• [TO DO]: Write out all of the data again, exactly as it reads.

[Collected data entries]
+ + + + +
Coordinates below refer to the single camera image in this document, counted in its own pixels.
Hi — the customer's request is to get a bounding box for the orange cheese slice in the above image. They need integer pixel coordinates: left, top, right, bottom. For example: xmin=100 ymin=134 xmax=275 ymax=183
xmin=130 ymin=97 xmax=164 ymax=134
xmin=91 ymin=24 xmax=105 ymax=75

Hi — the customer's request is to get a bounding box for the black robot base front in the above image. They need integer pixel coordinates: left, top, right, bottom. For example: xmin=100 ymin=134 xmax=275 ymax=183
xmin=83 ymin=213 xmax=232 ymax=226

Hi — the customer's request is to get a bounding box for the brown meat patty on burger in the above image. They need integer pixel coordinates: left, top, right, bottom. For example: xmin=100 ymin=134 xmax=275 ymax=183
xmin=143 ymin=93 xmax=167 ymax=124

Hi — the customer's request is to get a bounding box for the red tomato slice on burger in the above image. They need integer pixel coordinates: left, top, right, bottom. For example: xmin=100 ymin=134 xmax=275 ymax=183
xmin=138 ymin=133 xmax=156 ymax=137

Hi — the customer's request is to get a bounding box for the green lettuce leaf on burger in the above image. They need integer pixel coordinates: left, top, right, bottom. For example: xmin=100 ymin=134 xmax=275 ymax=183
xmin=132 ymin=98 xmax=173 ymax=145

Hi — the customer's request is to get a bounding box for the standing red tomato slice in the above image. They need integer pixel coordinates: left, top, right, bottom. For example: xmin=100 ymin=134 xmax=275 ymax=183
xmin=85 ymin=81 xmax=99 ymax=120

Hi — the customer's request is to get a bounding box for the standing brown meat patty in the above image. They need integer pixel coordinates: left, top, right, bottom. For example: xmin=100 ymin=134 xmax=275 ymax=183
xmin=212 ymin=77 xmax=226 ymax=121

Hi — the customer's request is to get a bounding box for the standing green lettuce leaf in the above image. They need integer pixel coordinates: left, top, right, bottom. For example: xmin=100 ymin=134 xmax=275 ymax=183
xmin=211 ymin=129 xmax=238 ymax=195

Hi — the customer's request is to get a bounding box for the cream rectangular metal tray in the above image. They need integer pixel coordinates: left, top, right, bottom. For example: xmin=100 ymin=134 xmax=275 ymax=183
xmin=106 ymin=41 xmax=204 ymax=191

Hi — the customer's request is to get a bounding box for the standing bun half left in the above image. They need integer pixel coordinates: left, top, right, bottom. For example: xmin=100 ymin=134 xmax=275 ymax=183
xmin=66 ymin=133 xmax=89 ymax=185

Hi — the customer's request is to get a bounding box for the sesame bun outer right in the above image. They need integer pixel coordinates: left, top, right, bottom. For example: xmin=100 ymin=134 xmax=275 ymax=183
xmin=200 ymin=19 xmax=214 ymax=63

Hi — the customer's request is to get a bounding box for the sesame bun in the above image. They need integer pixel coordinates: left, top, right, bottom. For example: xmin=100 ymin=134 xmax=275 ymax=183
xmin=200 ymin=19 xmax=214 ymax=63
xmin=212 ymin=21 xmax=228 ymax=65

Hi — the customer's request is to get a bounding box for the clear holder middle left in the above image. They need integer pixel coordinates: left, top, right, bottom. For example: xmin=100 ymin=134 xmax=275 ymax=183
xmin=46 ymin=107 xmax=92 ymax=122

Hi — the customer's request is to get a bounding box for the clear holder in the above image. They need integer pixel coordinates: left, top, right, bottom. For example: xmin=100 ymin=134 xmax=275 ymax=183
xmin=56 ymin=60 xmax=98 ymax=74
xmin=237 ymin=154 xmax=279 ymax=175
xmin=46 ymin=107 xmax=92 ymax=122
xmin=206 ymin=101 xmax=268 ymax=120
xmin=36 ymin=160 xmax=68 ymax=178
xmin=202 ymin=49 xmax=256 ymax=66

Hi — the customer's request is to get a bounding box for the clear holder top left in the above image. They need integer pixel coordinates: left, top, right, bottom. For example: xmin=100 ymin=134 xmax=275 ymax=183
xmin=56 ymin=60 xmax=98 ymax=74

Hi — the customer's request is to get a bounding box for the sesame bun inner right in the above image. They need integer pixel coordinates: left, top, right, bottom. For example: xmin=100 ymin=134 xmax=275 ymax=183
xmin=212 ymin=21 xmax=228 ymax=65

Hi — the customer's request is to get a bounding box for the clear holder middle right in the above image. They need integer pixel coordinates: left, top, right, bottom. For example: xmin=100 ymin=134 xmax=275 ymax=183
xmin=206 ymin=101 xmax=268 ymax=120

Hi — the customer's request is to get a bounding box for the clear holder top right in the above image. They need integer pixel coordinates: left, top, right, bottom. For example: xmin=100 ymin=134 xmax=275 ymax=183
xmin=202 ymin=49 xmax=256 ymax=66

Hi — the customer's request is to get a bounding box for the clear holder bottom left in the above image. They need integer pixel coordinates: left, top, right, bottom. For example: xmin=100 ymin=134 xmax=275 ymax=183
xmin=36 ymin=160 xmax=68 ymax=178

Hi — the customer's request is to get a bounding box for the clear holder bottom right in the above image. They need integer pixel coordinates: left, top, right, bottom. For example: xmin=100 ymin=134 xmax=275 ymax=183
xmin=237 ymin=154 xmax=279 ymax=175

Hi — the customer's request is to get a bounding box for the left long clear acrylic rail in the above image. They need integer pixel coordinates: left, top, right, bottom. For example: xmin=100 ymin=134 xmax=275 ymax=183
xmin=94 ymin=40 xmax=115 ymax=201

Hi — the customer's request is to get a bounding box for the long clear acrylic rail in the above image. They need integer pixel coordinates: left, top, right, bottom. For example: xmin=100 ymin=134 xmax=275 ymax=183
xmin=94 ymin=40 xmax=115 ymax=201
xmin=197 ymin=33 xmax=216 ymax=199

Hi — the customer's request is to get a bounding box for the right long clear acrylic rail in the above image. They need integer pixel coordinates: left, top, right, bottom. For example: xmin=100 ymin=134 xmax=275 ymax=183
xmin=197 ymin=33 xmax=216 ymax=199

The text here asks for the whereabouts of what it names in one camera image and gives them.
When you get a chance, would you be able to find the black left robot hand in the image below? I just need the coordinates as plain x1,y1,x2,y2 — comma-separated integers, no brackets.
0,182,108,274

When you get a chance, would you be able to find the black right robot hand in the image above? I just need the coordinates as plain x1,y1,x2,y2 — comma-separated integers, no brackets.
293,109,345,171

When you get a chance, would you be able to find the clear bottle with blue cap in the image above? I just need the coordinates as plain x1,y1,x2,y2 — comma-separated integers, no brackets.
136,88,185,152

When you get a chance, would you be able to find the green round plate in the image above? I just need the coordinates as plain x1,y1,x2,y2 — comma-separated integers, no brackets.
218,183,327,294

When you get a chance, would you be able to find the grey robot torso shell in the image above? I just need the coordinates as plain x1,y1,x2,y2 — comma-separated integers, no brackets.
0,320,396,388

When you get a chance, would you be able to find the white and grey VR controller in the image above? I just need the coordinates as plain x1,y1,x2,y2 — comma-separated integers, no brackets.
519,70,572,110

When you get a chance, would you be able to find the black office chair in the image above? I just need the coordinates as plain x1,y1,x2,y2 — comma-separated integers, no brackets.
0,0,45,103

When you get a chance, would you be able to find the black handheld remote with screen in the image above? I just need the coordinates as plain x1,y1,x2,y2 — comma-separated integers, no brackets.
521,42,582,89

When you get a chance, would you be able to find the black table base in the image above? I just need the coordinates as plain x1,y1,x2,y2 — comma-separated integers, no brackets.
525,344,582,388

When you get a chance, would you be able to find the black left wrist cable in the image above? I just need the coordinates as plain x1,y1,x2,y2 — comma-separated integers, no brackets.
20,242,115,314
+ + + + +
• [SOLUTION TO THE EXERCISE]:
Coordinates below refer to the single camera image in this document, counted in its own pixels.
Hi — the customer's request is to get a bounding box for the orange cheese slice in the above image. They need integer pixel coordinates: left, top, right, bottom. For example: xmin=100 ymin=134 xmax=275 ymax=183
xmin=130 ymin=97 xmax=164 ymax=134
xmin=91 ymin=24 xmax=105 ymax=75

Hi — the customer's request is to get a bounding box for the black robot base front in the above image. They need integer pixel coordinates: left, top, right, bottom. For example: xmin=100 ymin=134 xmax=275 ymax=183
xmin=83 ymin=213 xmax=232 ymax=226

Hi — the customer's request is to get a bounding box for the brown meat patty on burger in the above image. They need integer pixel coordinates: left, top, right, bottom. For example: xmin=100 ymin=134 xmax=275 ymax=183
xmin=143 ymin=93 xmax=167 ymax=124

Hi — the customer's request is to get a bounding box for the red tomato slice on burger in the above image. They need integer pixel coordinates: left, top, right, bottom. For example: xmin=100 ymin=134 xmax=275 ymax=183
xmin=138 ymin=133 xmax=156 ymax=137

Hi — the customer's request is to get a bounding box for the green lettuce leaf on burger in the above image. They need integer pixel coordinates: left, top, right, bottom. For example: xmin=100 ymin=134 xmax=275 ymax=183
xmin=132 ymin=98 xmax=173 ymax=145

Hi — the customer's request is to get a bounding box for the standing red tomato slice in the above image. They need integer pixel coordinates: left, top, right, bottom. For example: xmin=100 ymin=134 xmax=275 ymax=183
xmin=85 ymin=81 xmax=99 ymax=120

Hi — the customer's request is to get a bounding box for the standing brown meat patty in the above image. They need integer pixel coordinates: left, top, right, bottom. For example: xmin=100 ymin=134 xmax=275 ymax=183
xmin=212 ymin=77 xmax=226 ymax=121

Hi — the customer's request is to get a bounding box for the standing green lettuce leaf in the above image. They need integer pixel coordinates: left, top, right, bottom. For example: xmin=100 ymin=134 xmax=275 ymax=183
xmin=211 ymin=129 xmax=238 ymax=195

Hi — the customer's request is to get a bounding box for the cream rectangular metal tray in the above image. They need integer pixel coordinates: left, top, right, bottom. For example: xmin=100 ymin=134 xmax=275 ymax=183
xmin=106 ymin=41 xmax=204 ymax=191

Hi — the customer's request is to get a bounding box for the standing bun half left in the above image. They need integer pixel coordinates: left, top, right, bottom. For example: xmin=100 ymin=134 xmax=275 ymax=183
xmin=66 ymin=133 xmax=89 ymax=185

Hi — the customer's request is to get a bounding box for the sesame bun outer right in the above image. They need integer pixel coordinates: left, top, right, bottom. For example: xmin=100 ymin=134 xmax=275 ymax=183
xmin=200 ymin=19 xmax=214 ymax=63

Hi — the customer's request is to get a bounding box for the sesame bun in the above image. They need integer pixel coordinates: left, top, right, bottom. For example: xmin=100 ymin=134 xmax=275 ymax=183
xmin=200 ymin=19 xmax=214 ymax=63
xmin=212 ymin=21 xmax=228 ymax=65

Hi — the customer's request is to get a bounding box for the clear holder middle left in the above image. They need integer pixel coordinates: left, top, right, bottom. For example: xmin=100 ymin=134 xmax=275 ymax=183
xmin=46 ymin=107 xmax=92 ymax=122

Hi — the customer's request is to get a bounding box for the clear holder in the above image. They need integer pixel coordinates: left, top, right, bottom. For example: xmin=100 ymin=134 xmax=275 ymax=183
xmin=56 ymin=60 xmax=98 ymax=74
xmin=237 ymin=154 xmax=279 ymax=175
xmin=46 ymin=107 xmax=92 ymax=122
xmin=206 ymin=101 xmax=268 ymax=120
xmin=36 ymin=160 xmax=68 ymax=178
xmin=202 ymin=49 xmax=256 ymax=66

Hi — the customer's request is to get a bounding box for the clear holder top left in the above image. They need integer pixel coordinates: left, top, right, bottom. For example: xmin=100 ymin=134 xmax=275 ymax=183
xmin=56 ymin=60 xmax=98 ymax=74

Hi — the customer's request is to get a bounding box for the sesame bun inner right in the above image. They need integer pixel coordinates: left, top, right, bottom. For example: xmin=100 ymin=134 xmax=275 ymax=183
xmin=212 ymin=21 xmax=228 ymax=65

Hi — the customer's request is to get a bounding box for the clear holder middle right in the above image. They need integer pixel coordinates: left, top, right, bottom. For example: xmin=100 ymin=134 xmax=275 ymax=183
xmin=206 ymin=101 xmax=268 ymax=120

Hi — the customer's request is to get a bounding box for the clear holder top right in the above image. They need integer pixel coordinates: left, top, right, bottom. For example: xmin=100 ymin=134 xmax=275 ymax=183
xmin=202 ymin=49 xmax=256 ymax=66

Hi — the customer's request is to get a bounding box for the clear holder bottom left in the above image. They need integer pixel coordinates: left, top, right, bottom. For example: xmin=100 ymin=134 xmax=275 ymax=183
xmin=36 ymin=160 xmax=68 ymax=178

Hi — the customer's request is to get a bounding box for the clear holder bottom right in the above image. They need integer pixel coordinates: left, top, right, bottom. For example: xmin=100 ymin=134 xmax=275 ymax=183
xmin=237 ymin=154 xmax=279 ymax=175

Hi — the customer's request is to get a bounding box for the left long clear acrylic rail in the above image. They need integer pixel coordinates: left, top, right, bottom. For example: xmin=100 ymin=134 xmax=275 ymax=183
xmin=94 ymin=40 xmax=115 ymax=201

Hi — the customer's request is to get a bounding box for the long clear acrylic rail in the above image. They need integer pixel coordinates: left, top, right, bottom. For example: xmin=100 ymin=134 xmax=275 ymax=183
xmin=94 ymin=40 xmax=115 ymax=201
xmin=197 ymin=33 xmax=216 ymax=199

Hi — the customer's request is to get a bounding box for the right long clear acrylic rail in the above image. They need integer pixel coordinates: left, top, right, bottom. For example: xmin=100 ymin=134 xmax=275 ymax=183
xmin=197 ymin=33 xmax=216 ymax=199

The text here asks for the whereabouts of what it names in one camera image and gives them.
When you get a chance, would you be able to find the black left robot hand in the image below? I just need the coordinates as plain x1,y1,x2,y2 — comma-separated integers, no brackets.
0,182,108,274

When you get a chance, would you be able to find the black right robot hand in the image above? I just need the coordinates as plain x1,y1,x2,y2 — comma-separated integers, no brackets.
293,109,345,171

When you get a chance, would you be able to find the clear bottle with blue cap in the image above? I just need the coordinates as plain x1,y1,x2,y2 — comma-separated integers, no brackets.
136,88,185,152

When you get a chance, would you be able to find the green round plate in the image above? I just need the coordinates as plain x1,y1,x2,y2 — comma-separated integers, no brackets.
218,183,327,294

When you get a chance, would you be able to find the grey robot torso shell in the image above? I just need the coordinates as plain x1,y1,x2,y2 — comma-separated integers, no brackets.
0,320,396,388

When you get a chance, would you be able to find the white and grey VR controller in the image above? I just need the coordinates as plain x1,y1,x2,y2 — comma-separated integers, no brackets.
519,70,572,110

When you get a chance, would you be able to find the black office chair in the image above? I just need the coordinates as plain x1,y1,x2,y2 — comma-separated integers, no brackets.
0,0,45,103

When you get a chance, would you be able to find the black handheld remote with screen in the image above? I just need the coordinates as plain x1,y1,x2,y2 — comma-separated integers, no brackets.
521,42,582,89

When you get a chance, would you be able to find the black table base in the image above? I just need the coordinates as plain x1,y1,x2,y2 — comma-separated integers, no brackets.
525,344,582,388

When you get a chance, would you be able to find the black left wrist cable in the image above? I just need the coordinates as plain x1,y1,x2,y2 — comma-separated integers, no brackets.
20,242,115,314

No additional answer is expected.